Agent Information

Agent Information#

Rocprofiler SDK Developer API: Agent Information
Rocprofiler SDK Developer API 0.6.0
ROCm Profiling API and tools

needs brief description More...

Data Structures

struct  rocprofiler_agent_cache_t
 Cache information for an agent. More...
 
struct  rocprofiler_agent_mem_bank_t
 Memory bank information for an agent. More...
 
struct  rocprofiler_agent_runtime_visiblity_t
 Provides an estimate about the runtime visibility of an agent based on the environment variables (ROCR_VISIBLE_DEVICES, HIP_VISIBLE_DEVICES, GPU_DEVICE_ORDINAL, CUDA_VISIBLE_DEVICES). Reference: https://rocm.docs.amd.com/en/latest/conceptual/gpu-isolation.html. More...
 
struct  rocprofiler_agent_v0_t
 Stores the properties of an agent (CPU, GPU, etc.) More...
 

Typedefs

typedef rocprofiler_agent_v0_t rocprofiler_agent_t
 
typedef rocprofiler_status_t(* rocprofiler_query_available_agents_cb_t) (rocprofiler_agent_version_t version, const void **agents, unsigned long num_agents, void *user_data)
 Callback function type for querying the available agents.
 

Enumerations

enum  rocprofiler_agent_version_t {
  ROCPROFILER_AGENT_INFO_VERSION_NONE = 0 ,
  ROCPROFILER_AGENT_INFO_VERSION_0 = 1 ,
  ROCPROFILER_AGENT_INFO_VERSION_LAST
}
 Enumeration ID for version of the rocprofiler_agent_v*_t struct in rocprofiler_i. More...
 

Functions

rocprofiler_status_t rocprofiler_query_available_agents (rocprofiler_agent_version_t version, rocprofiler_query_available_agents_cb_t callback, unsigned long agent_size, void *user_data)
 Receive synchronous callback with an array of available agents at moment of invocation.
 

Detailed Description

needs brief description


Data Structure Documentation

◆ rocprofiler_agent_cache_t

struct rocprofiler_agent_cache_t

Cache information for an agent.

Definition at line 55 of file agent.h.

+ Collaboration diagram for rocprofiler_agent_cache_t:
Data Fields
uint32_t association Cache Associativity.
uint32_t cache_line_size Cache line size in bytes.
uint32_t cache_lines_per_tag Cache lines per Cache Tag.
uint32_t latency Cache latency in ns.
uint32_t level Integer representing level: 1, 2, 3, 4, etc.
uint64_t processor_id_low Identifies the processor number.
uint64_t size Size of the cache.
HsaCacheType type

◆ rocprofiler_agent_io_link_t

struct rocprofiler_agent_io_link_t

IO link information for an agent.

Definition at line 70 of file agent.h.

+ Collaboration diagram for rocprofiler_agent_io_link_t:
Data Fields
HSA_LINKPROPERTY flags override flags (may be active for specific platforms)
uint32_t max_bandwidth maximum interface Bandwidth in MB/s
uint32_t max_latency maximum cost of time to transfer (rounded to ns)
uint32_t min_bandwidth minimum interface Bandwidth in MB/s
uint32_t min_latency minimum cost of time to transfer (rounded to ns)
uint32_t node_from See rocprofiler_agent_id_t.
uint32_t node_to See rocprofiler_agent_id_t.
uint32_t recommended_transfer_size recommended transfer size to reach maximum bandwidth in bytes
HSA_IOLINKTYPE type Discoverable IoLink Properties (optional)
uint32_t version_major Bus interface version (optional)
uint32_t version_minor Bus interface version (optional)
uint32_t weight weight factor (derived from CDIT)
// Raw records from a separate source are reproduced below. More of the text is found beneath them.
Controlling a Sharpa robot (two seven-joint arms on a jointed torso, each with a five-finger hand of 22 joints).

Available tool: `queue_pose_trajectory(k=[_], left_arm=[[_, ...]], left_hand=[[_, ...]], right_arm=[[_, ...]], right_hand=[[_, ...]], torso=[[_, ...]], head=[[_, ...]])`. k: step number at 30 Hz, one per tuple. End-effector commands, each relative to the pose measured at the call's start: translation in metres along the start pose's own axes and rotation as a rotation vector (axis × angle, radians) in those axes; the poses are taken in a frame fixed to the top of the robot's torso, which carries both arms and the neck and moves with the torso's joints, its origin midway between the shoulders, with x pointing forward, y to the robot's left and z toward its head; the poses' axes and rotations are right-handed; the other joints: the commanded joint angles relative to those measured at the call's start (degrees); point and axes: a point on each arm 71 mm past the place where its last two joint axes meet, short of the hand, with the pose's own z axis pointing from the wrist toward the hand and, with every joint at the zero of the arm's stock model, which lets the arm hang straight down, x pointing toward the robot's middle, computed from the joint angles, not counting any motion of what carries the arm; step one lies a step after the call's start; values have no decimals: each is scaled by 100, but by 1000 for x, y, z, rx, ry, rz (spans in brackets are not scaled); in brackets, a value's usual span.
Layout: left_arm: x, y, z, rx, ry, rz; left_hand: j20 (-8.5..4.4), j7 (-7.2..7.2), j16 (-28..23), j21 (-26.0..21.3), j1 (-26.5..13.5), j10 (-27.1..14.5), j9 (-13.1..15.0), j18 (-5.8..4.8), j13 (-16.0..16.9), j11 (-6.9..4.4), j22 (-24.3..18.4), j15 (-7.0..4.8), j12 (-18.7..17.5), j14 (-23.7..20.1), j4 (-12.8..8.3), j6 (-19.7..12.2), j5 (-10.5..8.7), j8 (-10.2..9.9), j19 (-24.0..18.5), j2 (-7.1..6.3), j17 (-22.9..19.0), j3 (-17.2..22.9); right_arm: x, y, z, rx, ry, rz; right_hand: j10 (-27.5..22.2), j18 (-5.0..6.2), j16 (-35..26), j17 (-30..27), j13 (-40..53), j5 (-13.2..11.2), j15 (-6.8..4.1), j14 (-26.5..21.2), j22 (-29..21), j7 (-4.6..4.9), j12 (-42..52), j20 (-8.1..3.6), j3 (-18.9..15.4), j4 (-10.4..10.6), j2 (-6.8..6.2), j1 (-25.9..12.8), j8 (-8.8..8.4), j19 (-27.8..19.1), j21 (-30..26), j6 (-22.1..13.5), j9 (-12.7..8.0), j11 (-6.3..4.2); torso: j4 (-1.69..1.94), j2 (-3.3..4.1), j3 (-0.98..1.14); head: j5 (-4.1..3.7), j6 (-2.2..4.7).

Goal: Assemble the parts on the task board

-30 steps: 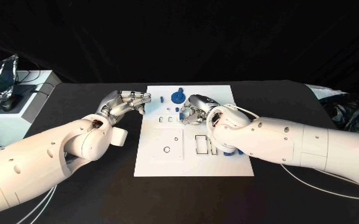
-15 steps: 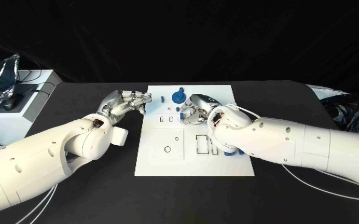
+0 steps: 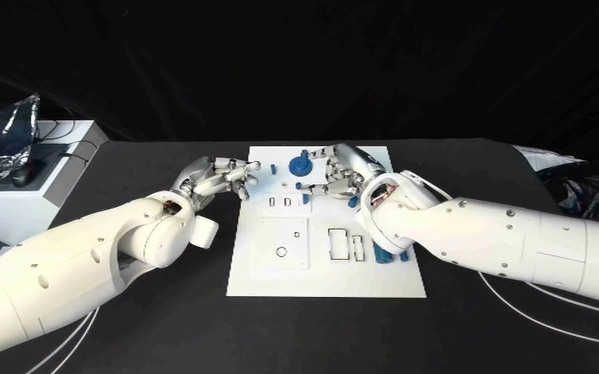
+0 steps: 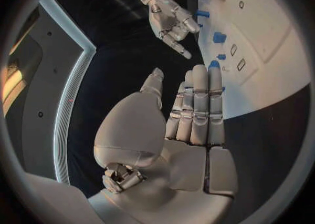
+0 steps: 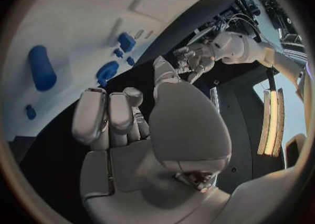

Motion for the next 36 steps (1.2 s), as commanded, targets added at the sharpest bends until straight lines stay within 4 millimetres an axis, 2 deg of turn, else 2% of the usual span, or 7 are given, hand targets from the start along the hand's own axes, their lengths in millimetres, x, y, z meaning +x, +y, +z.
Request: queue_pose_trajectory(k=[1, 2, 11, 16, 23, 33, 36], left_arm=[[3, 2, 3, -89, 31, 113], [2, 1, 6, -111, 30, 142], [1, -9, 24, -224, 51, 309], [10, -19, 38, -288, 125, 423], [29, -28, 60, -423, 217, 627], [44, -30, 79, -617, 225, 781], [50, -32, 82, -633, 251, 810]], left_hand=[[-45, -66, 317, 167, -193, -463, 121, 21, 841, -117, 140, -49, 1245, 12, 244, -27, 44, 481, 13, 11, 213, -170], [-68, -139, 423, 267, -303, -613, 210, 39, 1088, -119, 211, -72, 1629, 34, 379, -22, 39, 742, 34, 31, 273, -249], [-233, -467, 1436, 1118, -675, -619, 1601, 170, 2085, -397, 837, -288, 2991, 345, 1123, -404, 53, 2371, 158, 26, 859, -543], [-309, -601, 1778, 1577, -838, -527, 2287, 123, 2395, -485, 1660, -372, 3231, 515, 1150, -538, 703, 2769, 649, 77, 1240, -166], [-311, -641, 1865, 1659, -1106, -445, 2961, 105, 2615, -513, 2091, -403, 3170, 644, 1158, -470, 660, 2612, 809, -74, 1609, 116], [-298, -673, 1881, 1625, -949, -412, 3438, 105, 2657, -537, 2345, -420, 3160, 688, 1179, -482, 690, 2592, 886, 347, 1727, -421], [-317, -676, 1891, 1599, -1036, -414, 3516, 92, 2628, -552, 2403, -423, 3168, 686, 1209, -476, 676, 2563, 896, 54, 1748, 398]], right_arm=[[-15, 3, 0, -32, -58, 139], [-24, 2, 1, -25, -61, 161], [-71, -17, 3, 37, -80, 193], [-86, -30, 1, 77, -85, 185], [-96, -42, -3, 117, -85, 178], [-99, -47, -6, 137, -87, 172], [-100, -48, -6, 142, -89, 170]], right_hand=[[-30, 83, -7, -7, -31, 23, -7, -11, 885, -29, 41, 18, 20, -194, 90, -174, 33, 221, -26, 394, 24, -38], [-18, 79, -3, -3, -31, 140, -36, -8, 887, -98, 64, 4, 0, -260, 220, -345, 131, 223, -19, 961, 62, -86], [137, 12, 60, 114, 146, 185, -135, 21, 913, -293, 239, -105, -112, -844, 566, -835, 289, 245, 107, 1415, 313, -202], [176, -2, 54, 134, 218, 185, -144, 24, 914, -309, 212, -127, -129, -896, 608, -868, 262, 241, 130, 1431, 556, -216], [181, -2, 43, 131, 235, 289, -146, 24, 913, -312, 189, -129, -130, -911, 597, -864, 239, 237, 128, 1433, 620, -216], [171, 1, 32, 127, 239, 453, -142, 24, 908, -301, 157, -127, -135, -916, 570, -859, 203, 233, 111, 1413, 660, -210], [174, 1, 33, 129, 243, 496, -142, 25, 909, -301, 157, -127, -138, -914, 565, -860, 197, 233, 112, 1413, 667, -210]], torso=[[-38, -60, 31], [-42, -72, 36], [-99, -182, 74], [-145, -218, 102], [-180, -241, 155], [-219, -215, 199], [-221, -205, 193]], head=[[31, 15], [40, 15], [113, -1], [159, -23], [222, -51], [257, -83], [252, -93]])
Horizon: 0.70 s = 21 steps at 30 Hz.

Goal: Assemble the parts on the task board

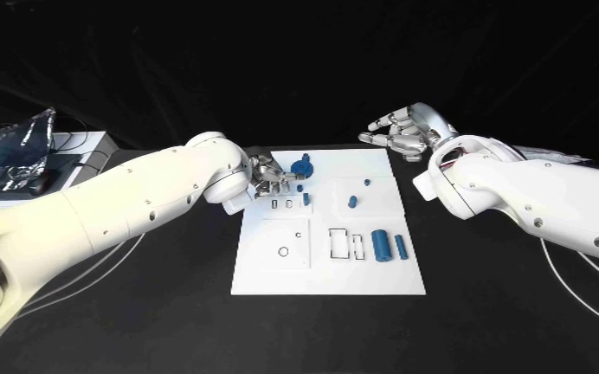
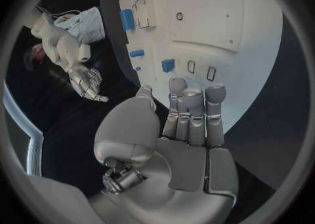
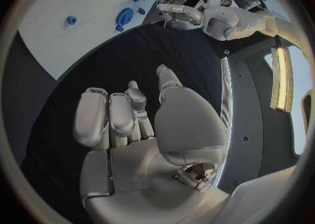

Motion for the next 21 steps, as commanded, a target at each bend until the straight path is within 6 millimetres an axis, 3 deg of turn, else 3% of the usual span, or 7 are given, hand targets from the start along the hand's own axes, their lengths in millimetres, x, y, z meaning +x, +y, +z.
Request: queue_pose_trajectory(k=[1, 2, 6, 11, 16, 21], left_arm=[[3, -3, 1, -86, 54, 104], [4, -5, 1, -87, 57, 112], [4, -13, 2, -86, 57, 127], [5, -22, 3, -78, 64, 139], [7, -27, 4, -69, 75, 150], [8, -30, 5, -66, 87, 153]], left_hand=[[-36, -10, 23, -59, -232, 4, 71, -14, -36, -17, 60, -14, 15, 17, 4, -5, -4, -51, 37, -521, 12, 1081], [-28, 0, 26, -76, -410, -9, 112, -17, -44, -10, 95, -22, 30, 17, -10, 10, -19, -55, 40, -724, 13, 1526], [-32, -11, 27, -103, -510, -11, 133, -16, -56, -13, 131, -6, 41, 15, -3, 8, -31, -82, 45, -826, 11, 1577], [-25, 7, -12, -173, -534, -48, 150, -13, -64, 5, 145, 8, 36, -32, -3, -11, -18, -130, 13, -661, -42, 1164], [-16, 20, -9, -194, -496, -75, 145, -11, -66, 15, 148, 17, 31, -46, -3, -26, -17, -154, -2, -656, -47, 1160], [12, 71, -6, -257, -211, -128, 57, 3, -105, 55, 143, 52, -24, -102, -31, -35, -16, -293, -51, -727, -76, 1262]], right_arm=[[0, -1, 0, 9, 16, -3], [0, -1, -1, 10, 15, -4], [-1, -2, -1, 13, 14, -7], [0, -2, 0, 16, 17, -10], [0, -2, 1, 20, 19, -13], [1, -2, 1, 23, 19, -16]], right_hand=[[23, 1, -12, -1, 6, 20, -27, 14, 911, 26, -38, -41, -8, -26, -29, -16, -20, 233, 19, 2, 5, -10], [25, 0, -14, -2, 9, 32, -27, 14, 912, 26, -39, -40, -11, -22, -33, -19, -25, 233, 21, 2, 10, -10], [25, 0, -14, -2, 9, 32, -27, 14, 912, 26, -39, -40, -11, -22, -33, -19, -25, 233, 21, 2, 10, -10], [27, 0, -15, 0, 12, 40, -28, 14, 913, 24, -45, -40, -18, -10, -47, -22, -31, 235, 26, 6, 23, -12], [19, 2, -21, -4, 10, 51, -26, 13, 910, 30, -61, -39, -16, 15, -57, -32, -47, 232, 13, -7, 31, -8], [18, 4, -23, -4, 11, 55, -25, 13, 907, 32, -64, -38, -12, 27, -57, -32, -53, 230, 3, -10, 34, -6]], torso=[[-8, 18, -2], [-5, 17, -6], [-24, 46, 3], [-52, 88, 18], [-61, 111, 26], [-52, 117, 28]], head=[[-17, -21], [-22, -24], [-23, -15], [-2, 1], [-3, 0], [-7, -20]])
◆ rocprofiler_agent_mem_bank_t

struct rocprofiler_agent_mem_bank_t

Memory bank information for an agent.

Definition at line 90 of file agent.h.

+ Collaboration diagram for rocprofiler_agent_mem_bank_t:
Data Fields
HSA_MEMORYPROPERTY flags
HSA_HEAPTYPE heap_type
uint32_t mem_clk_max clock for the memory, this allows computing the available bandwidth to the memory when needed
uint64_t size_in_bytes physical memory size of the memory range in bytes
uint32_t width the number of parallel bits of the memoryinterface

◆ rocprofiler_agent_runtime_visiblity_t

struct rocprofiler_agent_runtime_visiblity_t

Provides an estimate about the runtime visibility of an agent based on the environment variables (ROCR_VISIBLE_DEVICES, HIP_VISIBLE_DEVICES, GPU_DEVICE_ORDINAL, CUDA_VISIBLE_DEVICES). Reference: https://rocm.docs.amd.com/en/latest/conceptual/gpu-isolation.html.

Definition at line 105 of file agent.h.

+ Collaboration diagram for rocprofiler_agent_runtime_visiblity_t:
Data Fields
uint32_t hip: 1

‍if not visible to HSA, agent not visible to anything built on HSA

uint32_t hsa: 1
uint32_t rccl: 1

‍Built on HSA

uint32_t reserved: 28

‍Built on HIP

uint32_t rocdecode: 1

‍Built on HIP

◆ rocprofiler_agent_v0_t

struct rocprofiler_agent_v0_t

Stores the properties of an agent (CPU, GPU, etc.)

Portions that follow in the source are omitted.